WHAT YOU WILL DO
Examine each line of the data, and copy the ones containing "finger".

=== Section Start ===

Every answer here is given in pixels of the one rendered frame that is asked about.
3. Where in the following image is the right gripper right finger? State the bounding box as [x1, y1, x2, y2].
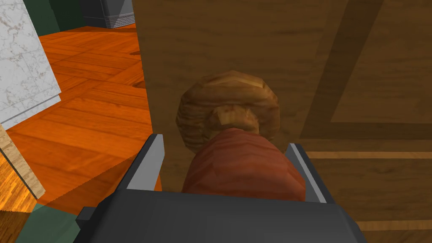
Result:
[285, 143, 336, 204]

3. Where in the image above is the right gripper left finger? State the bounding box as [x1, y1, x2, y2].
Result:
[117, 133, 165, 192]

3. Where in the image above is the brown wooden door knob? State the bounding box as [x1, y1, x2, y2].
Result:
[175, 70, 306, 202]

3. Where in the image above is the brown wooden door leaf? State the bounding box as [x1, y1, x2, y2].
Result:
[131, 0, 432, 243]

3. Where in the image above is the grey ribbed appliance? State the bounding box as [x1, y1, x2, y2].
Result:
[79, 0, 135, 30]

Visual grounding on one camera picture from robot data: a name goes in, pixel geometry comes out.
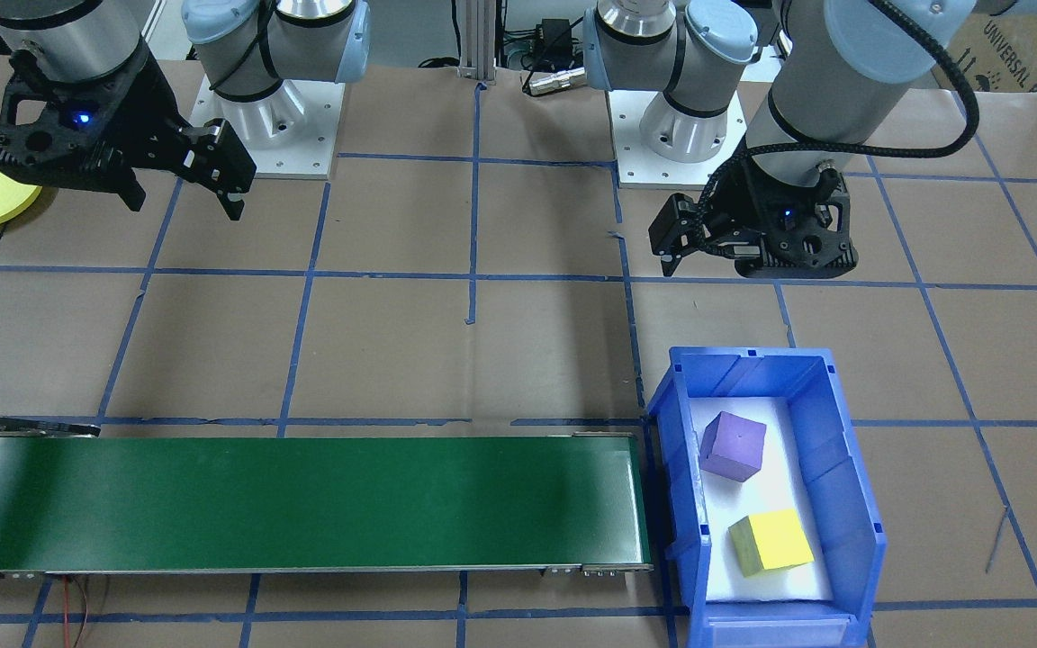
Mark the cardboard box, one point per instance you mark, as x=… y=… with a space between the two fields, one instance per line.
x=1032 y=54

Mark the yellow foam block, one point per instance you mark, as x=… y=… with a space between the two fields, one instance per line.
x=775 y=540

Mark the blue plastic bin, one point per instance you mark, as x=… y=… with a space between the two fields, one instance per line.
x=843 y=486

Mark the silver cylindrical connector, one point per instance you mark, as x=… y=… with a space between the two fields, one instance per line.
x=554 y=83

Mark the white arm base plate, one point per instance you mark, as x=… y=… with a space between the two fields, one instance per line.
x=311 y=135
x=635 y=166

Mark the black power adapter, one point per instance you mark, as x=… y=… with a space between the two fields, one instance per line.
x=556 y=38

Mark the aluminium frame post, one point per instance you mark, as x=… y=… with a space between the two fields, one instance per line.
x=475 y=40

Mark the green conveyor belt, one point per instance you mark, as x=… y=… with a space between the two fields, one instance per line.
x=302 y=504

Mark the white foam liner sheet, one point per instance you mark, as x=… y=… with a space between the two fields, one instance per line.
x=770 y=495

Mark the purple foam block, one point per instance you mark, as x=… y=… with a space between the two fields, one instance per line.
x=733 y=445

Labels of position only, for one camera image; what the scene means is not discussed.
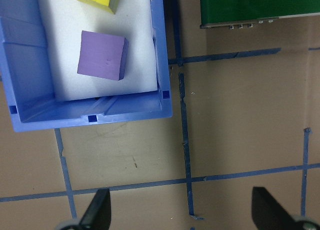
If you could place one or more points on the purple block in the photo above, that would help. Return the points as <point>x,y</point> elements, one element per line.
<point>101,55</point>

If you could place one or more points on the white foam pad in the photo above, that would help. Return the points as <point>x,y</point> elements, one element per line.
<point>140,65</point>

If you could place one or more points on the blue plastic storage bin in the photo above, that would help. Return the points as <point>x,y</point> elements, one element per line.
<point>32,65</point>

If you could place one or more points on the green conveyor belt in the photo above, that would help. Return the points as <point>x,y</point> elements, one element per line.
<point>250,5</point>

=== Section End ===

ANSWER SPACE
3. Where in the following image is the right gripper right finger? State the bounding box as [x1, y1, x2, y2].
3. Where in the image above is the right gripper left finger? State the bounding box as [x1, y1, x2, y2].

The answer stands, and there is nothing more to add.